Ingrid Metton, avocate
Il y a une contradiction flagrante entre la possibilité de culture du chanvre à un taux inférieur à 0,2%, et la possibilité de commercialiser du CBD qui est forcément issu des plants de chanvre dont le taux peut être inférieur à 0,2%.
D’ailleurs, la note de la MILDECA porte cette contradiction puisqu’elle énonce que :
« Dès lors, tout produit contenant du cannabidiol extrait de la plante de cannabis est interdit sauf s’il entre dans le cadre de la dérogation ci-après mentionnée. »
« Cette dérogation à ce principe d’interdiction existe afin de permettre l’utilisation du chanvre à des fins industrielles et commerciales »
« Ainsi, certaines variétés de cannabis ou de chanvre, dépourvues de propriétés stupéfiantes, peuvent être utilisées à des fins industrielles et commerciales sous trois conditions cumulatives (variété du catalogue, graines et fibres, taux de THC) »
Cette règle ne s’appliquerait à mon sens qu’aux produits dérivés qui seraient produits en France. Interdire la vente de produits manufacturés dans un autre pays européen où l’utilisation de la plante est légale porterait atteinte au marché commun.
Je suis aussi en désaccord sur le point suivant : l’interdiction de la fleur de chanvre.
Le traité sur le fonctionnement du l’UE pose le principe de la libre circulation des marchandises (articles 34 à 37), ce qui inclut les produits agricoles et les produits de première transformation (article 38) listés à l’Annexe 1 du traité. L’annexe 1 chapitre 57 vise le « chanvre (Cannabis Sativa) brut, rouille, teillé, peigné ou autrement traité, mais non filé ; étoupes et déchets (y compris effilochés) ».
Ainsi, le droit européen ne pose aucune restriction quant à la partie de la plante qui peut être produite et commercialisée. Seule restriction possible par les Etats membres : restriction relative aux risques pour la santé humaine. La fleur doit être considérée comme un produit agricole puisqu’elle est brute.
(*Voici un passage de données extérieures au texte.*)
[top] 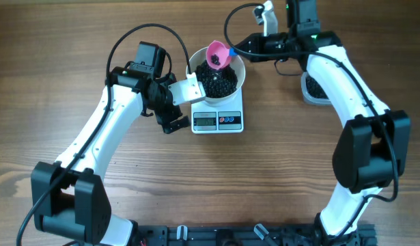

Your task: Scoop item into bowl and weigh 150g on scale

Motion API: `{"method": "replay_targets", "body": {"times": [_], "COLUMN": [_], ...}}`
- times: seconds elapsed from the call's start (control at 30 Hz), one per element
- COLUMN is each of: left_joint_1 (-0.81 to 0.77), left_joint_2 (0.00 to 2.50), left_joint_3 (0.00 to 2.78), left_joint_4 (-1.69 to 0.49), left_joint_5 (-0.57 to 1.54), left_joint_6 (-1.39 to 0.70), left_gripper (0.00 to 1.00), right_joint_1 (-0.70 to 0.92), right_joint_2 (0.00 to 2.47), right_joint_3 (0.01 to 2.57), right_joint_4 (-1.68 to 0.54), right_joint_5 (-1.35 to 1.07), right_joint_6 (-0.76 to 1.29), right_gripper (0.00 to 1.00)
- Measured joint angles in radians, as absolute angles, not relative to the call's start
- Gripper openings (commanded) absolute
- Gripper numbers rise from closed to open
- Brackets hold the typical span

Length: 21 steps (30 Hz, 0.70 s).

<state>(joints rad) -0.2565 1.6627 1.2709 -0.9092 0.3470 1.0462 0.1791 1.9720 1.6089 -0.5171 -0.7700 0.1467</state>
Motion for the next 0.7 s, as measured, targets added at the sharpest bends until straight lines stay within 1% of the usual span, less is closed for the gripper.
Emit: {"method": "replay_targets", "body": {"times": [0.3,0.53,0.63,0.7], "left_joint_1": [-0.257,-0.257,-0.257,-0.257], "left_joint_2": [1.663,1.663,1.663,1.663], "left_joint_3": [1.271,1.271,1.271,1.271], "left_joint_4": [-0.909,-0.909,-0.909,-0.909], "left_joint_5": [0.347,0.347,0.347,0.347], "left_joint_6": [1.047,1.047,1.047,1.046], "left_gripper": [1.0,1.0,1.0,1.0], "right_joint_1": [0.081,0.056,0.055,0.044], "right_joint_2": [1.817,1.808,1.808,1.808], "right_joint_3": [1.61,1.61,1.61,1.61], "right_joint_4": [-0.516,-0.521,-0.562,-0.606], "right_joint_5": [-0.783,-0.781,-0.73,-0.646], "right_joint_6": [0.127,0.126,0.126,0.147], "right_gripper": [0.04,0.04,0.04,0.04]}}
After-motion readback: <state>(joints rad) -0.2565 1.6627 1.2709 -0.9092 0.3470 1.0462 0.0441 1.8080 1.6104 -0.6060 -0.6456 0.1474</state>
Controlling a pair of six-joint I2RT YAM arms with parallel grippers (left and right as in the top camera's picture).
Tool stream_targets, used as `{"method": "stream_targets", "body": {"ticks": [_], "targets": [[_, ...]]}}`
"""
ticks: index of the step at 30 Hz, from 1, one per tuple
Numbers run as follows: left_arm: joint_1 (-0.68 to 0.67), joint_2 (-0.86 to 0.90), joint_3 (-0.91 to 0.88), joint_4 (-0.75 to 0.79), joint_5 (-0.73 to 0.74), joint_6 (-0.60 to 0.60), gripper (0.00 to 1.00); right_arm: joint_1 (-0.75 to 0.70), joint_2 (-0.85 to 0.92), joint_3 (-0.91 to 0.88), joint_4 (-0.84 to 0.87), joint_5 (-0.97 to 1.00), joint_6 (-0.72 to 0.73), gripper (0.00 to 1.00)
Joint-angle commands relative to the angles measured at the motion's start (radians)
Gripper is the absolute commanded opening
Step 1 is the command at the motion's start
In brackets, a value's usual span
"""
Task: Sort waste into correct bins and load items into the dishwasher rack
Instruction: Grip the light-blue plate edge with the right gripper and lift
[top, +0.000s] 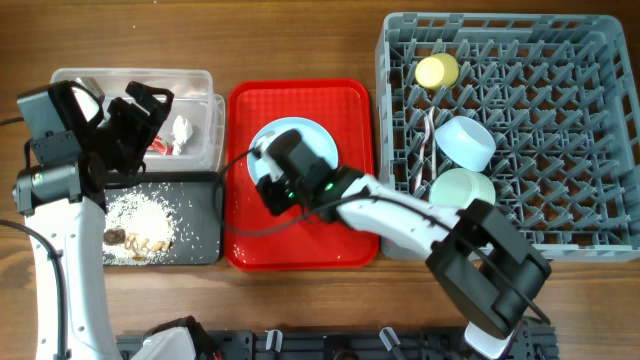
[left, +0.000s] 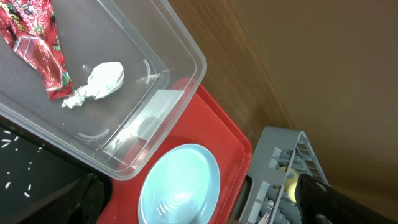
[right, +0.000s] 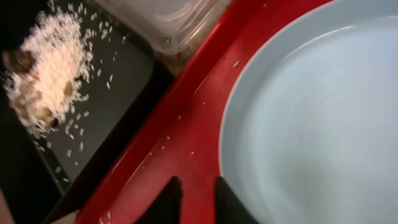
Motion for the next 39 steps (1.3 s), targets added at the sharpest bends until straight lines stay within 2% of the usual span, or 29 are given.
{"method": "stream_targets", "body": {"ticks": [1,4,14,21,25,39], "targets": [[0.006,-0.002,0.008,0.003,0.012,0.005,1.00,0.079,-0.009,0.014,0.020,0.293,-0.135,0.26],[0.006,-0.002,0.008,0.003,0.012,0.005,1.00,0.109,0.013,0.014,0.049,0.397,-0.166,0.30],[0.006,-0.002,0.008,0.003,0.012,0.005,1.00,0.106,0.089,0.014,0.113,0.402,-0.225,0.40],[0.006,-0.002,0.008,0.003,0.012,0.005,1.00,0.106,0.105,0.014,0.117,0.344,-0.225,0.40],[0.006,-0.002,0.008,0.003,0.012,0.005,1.00,0.106,0.105,0.014,0.111,0.292,-0.226,0.43],[0.006,-0.002,0.008,0.003,0.012,0.005,1.00,0.071,0.109,0.013,0.078,0.292,-0.220,0.43]]}}
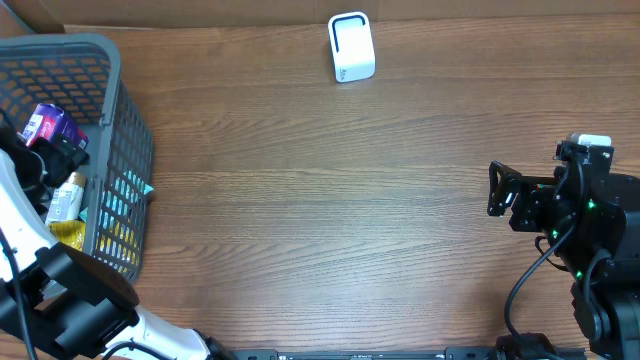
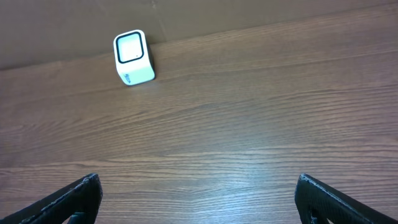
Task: Scan the item barcode
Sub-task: 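Reach the left gripper into the basket and grasp the mint-green packet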
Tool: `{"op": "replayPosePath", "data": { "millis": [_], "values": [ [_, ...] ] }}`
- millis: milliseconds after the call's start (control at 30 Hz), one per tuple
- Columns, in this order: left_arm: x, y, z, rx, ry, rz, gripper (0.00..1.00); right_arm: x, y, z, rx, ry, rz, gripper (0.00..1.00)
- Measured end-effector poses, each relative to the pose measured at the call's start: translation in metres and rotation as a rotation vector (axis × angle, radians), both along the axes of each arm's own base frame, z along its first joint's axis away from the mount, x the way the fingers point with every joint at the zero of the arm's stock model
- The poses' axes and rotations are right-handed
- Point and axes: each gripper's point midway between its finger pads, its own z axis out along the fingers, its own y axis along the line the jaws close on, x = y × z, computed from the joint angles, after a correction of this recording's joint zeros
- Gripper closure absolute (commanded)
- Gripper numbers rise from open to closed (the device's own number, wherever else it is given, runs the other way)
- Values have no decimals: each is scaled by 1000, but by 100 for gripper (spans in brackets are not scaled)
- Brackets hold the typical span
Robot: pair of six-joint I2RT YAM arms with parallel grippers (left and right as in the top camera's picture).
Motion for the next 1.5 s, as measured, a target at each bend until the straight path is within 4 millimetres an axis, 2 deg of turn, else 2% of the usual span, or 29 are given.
{"op": "replayPosePath", "data": {
  "millis": [200,433,533,600,667,733,900,1167,1267,1367,1500],
  "values": [
    [-2,-4,-53,-28,16,13,0,0,0,0,0,1,0,0],
    [-7,-8,-105,-24,7,24,0,0,0,0,0,2,0,0],
    [-5,-6,-117,-8,-13,28,2,0,0,0,0,1,1,0],
    [-3,-5,-120,3,-27,32,10,0,0,0,0,2,0,0],
    [-2,-4,-121,14,-46,41,33,0,0,-1,-1,3,0,0],
    [0,-4,-122,26,-60,44,65,-1,0,-1,-1,6,1,0],
    [8,1,-119,48,-93,45,95,-1,0,-2,-1,8,0,0],
    [10,-1,-116,35,-101,42,96,-1,0,-2,-1,8,0,0],
    [7,-3,-108,15,-80,45,96,-1,0,-2,-1,9,1,0],
    [9,-3,-90,1,-69,43,96,-1,0,-2,0,9,0,0],
    [24,0,-48,6,-94,13,96,-1,0,-2,-1,9,0,0]
  ]
}}
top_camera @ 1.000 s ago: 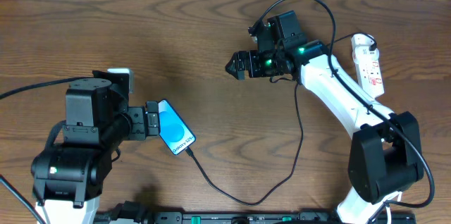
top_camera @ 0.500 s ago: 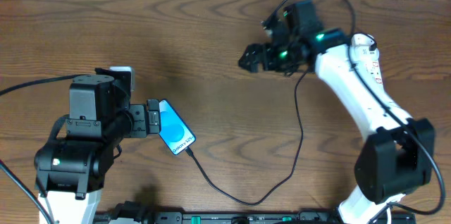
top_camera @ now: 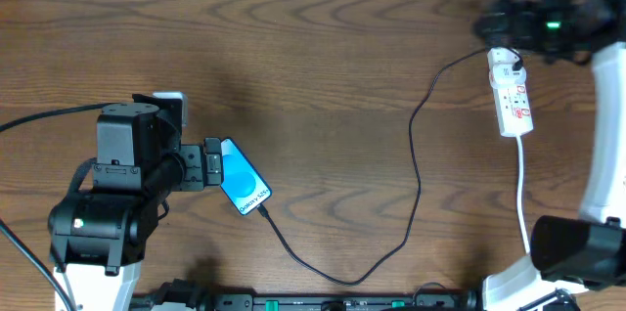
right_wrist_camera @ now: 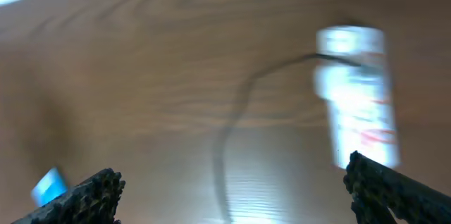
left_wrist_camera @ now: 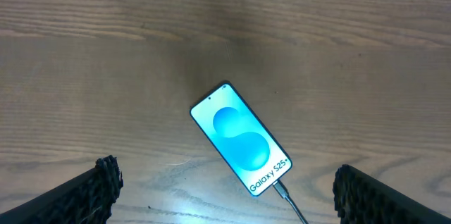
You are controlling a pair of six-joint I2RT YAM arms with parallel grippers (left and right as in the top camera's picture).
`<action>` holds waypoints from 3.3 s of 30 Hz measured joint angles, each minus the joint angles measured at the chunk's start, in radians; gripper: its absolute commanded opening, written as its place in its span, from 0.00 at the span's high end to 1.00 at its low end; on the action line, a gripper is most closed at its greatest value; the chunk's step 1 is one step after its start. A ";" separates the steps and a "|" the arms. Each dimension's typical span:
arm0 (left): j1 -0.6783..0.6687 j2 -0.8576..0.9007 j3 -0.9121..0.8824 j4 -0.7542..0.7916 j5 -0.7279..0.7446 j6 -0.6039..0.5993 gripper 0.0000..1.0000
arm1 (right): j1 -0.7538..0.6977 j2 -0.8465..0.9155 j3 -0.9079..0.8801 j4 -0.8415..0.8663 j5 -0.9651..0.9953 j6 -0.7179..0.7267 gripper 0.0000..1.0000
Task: Plug charger to phone and switch on socket
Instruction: 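Move the right gripper over the white power strip's switch, then press the power strip switch beside the charger with the right gripper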
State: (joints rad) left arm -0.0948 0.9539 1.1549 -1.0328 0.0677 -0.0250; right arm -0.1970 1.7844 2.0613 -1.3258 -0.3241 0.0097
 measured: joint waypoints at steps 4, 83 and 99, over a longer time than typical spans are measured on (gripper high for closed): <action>0.000 0.000 0.000 0.000 0.000 0.000 0.02 | -0.204 0.001 0.000 -0.022 0.044 -0.016 0.01; 0.000 0.000 0.000 0.000 0.000 0.000 0.02 | -0.273 0.557 -0.130 0.200 -0.289 -0.444 0.01; 0.000 0.000 0.000 0.000 0.000 0.000 0.02 | -0.269 0.524 -0.192 0.248 -0.274 -0.434 0.01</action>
State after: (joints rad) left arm -0.0948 0.9539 1.1549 -1.0328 0.0677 -0.0246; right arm -0.4660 2.3081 1.8694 -1.0779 -0.5976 -0.4244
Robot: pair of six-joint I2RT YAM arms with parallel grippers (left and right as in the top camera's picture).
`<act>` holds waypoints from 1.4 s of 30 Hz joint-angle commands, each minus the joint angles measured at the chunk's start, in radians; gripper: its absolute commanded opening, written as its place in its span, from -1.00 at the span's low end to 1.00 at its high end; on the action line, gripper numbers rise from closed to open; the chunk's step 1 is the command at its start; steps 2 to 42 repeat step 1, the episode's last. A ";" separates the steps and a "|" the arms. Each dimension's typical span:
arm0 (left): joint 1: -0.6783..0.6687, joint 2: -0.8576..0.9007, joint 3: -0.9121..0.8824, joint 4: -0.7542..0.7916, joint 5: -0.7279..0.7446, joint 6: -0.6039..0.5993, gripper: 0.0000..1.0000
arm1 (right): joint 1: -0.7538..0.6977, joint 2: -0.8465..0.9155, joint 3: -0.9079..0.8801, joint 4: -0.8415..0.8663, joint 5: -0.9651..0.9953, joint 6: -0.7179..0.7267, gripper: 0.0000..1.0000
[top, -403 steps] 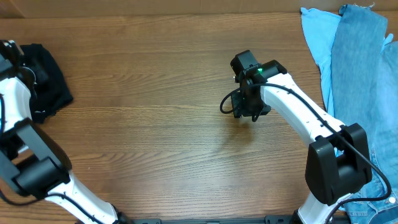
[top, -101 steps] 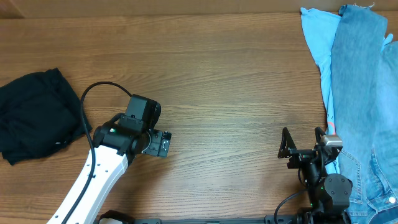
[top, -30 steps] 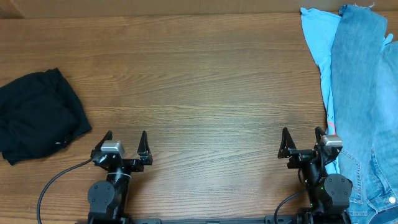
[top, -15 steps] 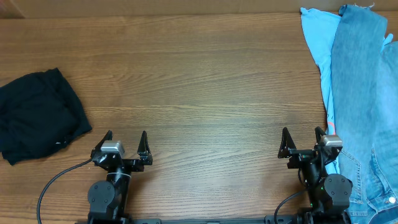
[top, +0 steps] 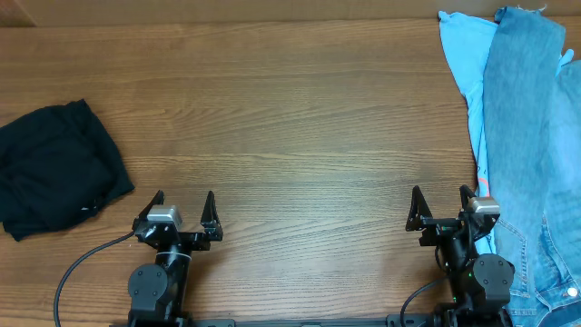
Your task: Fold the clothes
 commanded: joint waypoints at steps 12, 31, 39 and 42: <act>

L’arrêt Hammarsten de la CJUE de 2003 pose ensuite le principe suivant :
« Toutefois, il ressort des deux premiers considérants du règlement n°1430/82 que les risques pour la santé humaine que comporte l’usage des stupéfiants ont précisément été pris en compte dans le cadre de l’organisation commune de marché dans le secteur du chanvre «
« Il y a lieu de constater, d’une part, que l’interdiction qui découle de la législation suédoise relative aux stupéfiants de cultiver et de détenir du chanvre industriel couvert par l’organisation commune de marché dans le secteur du chanvre porte directement atteinte à cette organisation commune «
Ainsi, selon la CJUE, les risques pour la santé humaine ont suffisamment été pris en compte par les normes européenne relatives au chanvre, interdisant toute norme plus restrictive de la part des Etats.
L’arrêt parle effectivement de chanvre industriel. Mais le règlement européen 1308/2013 traite de la réglementation relative à « l’organisation commune des produits agricole » sans plus de précision. La fleur, en tant que produit agricole non travaillé, doit pouvoir être commercialisée si son taux de THC est inférieur à 0,2% et si elle appartient à une variété autorisée en France.
Si elle devait être exclue du champ d’application des règles du marché commun, seule la CJUE en a la compétence. La France ne peut pas décider seule de poser des limites au marché commun.